Step 3. Completing an Uncontested Divorce

When granting a dissolution of marriage, Washington court will most likely not require setting a hearing, provided you have settled the disputes independently. The judge will review your agreements and sign the Divorce Decree if they have no questions or objections.

How Much Does an Uncontested Divorce Cost?

In case of an uncontested divorce, Washington State cost of the procedure ranges from $350 to $500 on average but can be higher and reach up to $1,000-$3,000 if spouses have a large amount of property that needs to be evaluated, should complete parenting classes to finalize the process, decide to involve an attorney, etc.

The bulk of expenses on a full-agreement divorce consists of the mandatory court fee, which is $314, according to RCW 36.18.020 and RCW 36.18.016. If a petitioner has a low income and cannot afford it, they can file a Motion and Declaration for Waiver of Civil Fees and Surcharges with the court to ask the judge to exempt them from paying it.

You can get a quick and cheap divorce in Washington State in several ways.
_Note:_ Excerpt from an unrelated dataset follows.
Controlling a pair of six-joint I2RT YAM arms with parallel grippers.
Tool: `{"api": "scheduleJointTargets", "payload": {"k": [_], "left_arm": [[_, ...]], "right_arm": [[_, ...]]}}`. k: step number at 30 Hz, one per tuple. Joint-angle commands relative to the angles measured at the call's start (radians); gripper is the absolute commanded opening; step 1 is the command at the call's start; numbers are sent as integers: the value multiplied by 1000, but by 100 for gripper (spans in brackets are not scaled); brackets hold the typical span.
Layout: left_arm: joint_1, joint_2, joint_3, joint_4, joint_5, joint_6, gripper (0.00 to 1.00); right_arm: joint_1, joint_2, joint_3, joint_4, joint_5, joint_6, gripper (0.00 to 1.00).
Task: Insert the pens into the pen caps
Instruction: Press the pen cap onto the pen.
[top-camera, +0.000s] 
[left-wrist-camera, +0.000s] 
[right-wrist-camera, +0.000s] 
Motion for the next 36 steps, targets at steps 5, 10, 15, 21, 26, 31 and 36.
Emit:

If you have an uncontested case, you can prepare for it yourself or use a document preparation service to complete the paperwork quickly and reliably. With its help, you don’t have to spend time searching for the forms on your own; you will receive a ready set of papers required for the case in just a few days. It will most likely cost you less than if you complete the wrong paperwork independently and have to resubmit it to the court.

Is It Possible to File for an Uncontested Divorce Online?

In Washington, divorce online is an option for couples who want to avoid filing documents in person; it is possible to file papers for an uncontested dissolution of marriage through the eFileWA website.

To make the process even faster, you can complete the paperwork using the online document preparation service and then submit the papers yourself through the e-filing system.

Washington does not provide a simplified procedure for couples filing for an uncontested case. However, agreement on the divorce terms between spouses before the start of proceedings is the fastest and cheapest option for terminating marriage in the state.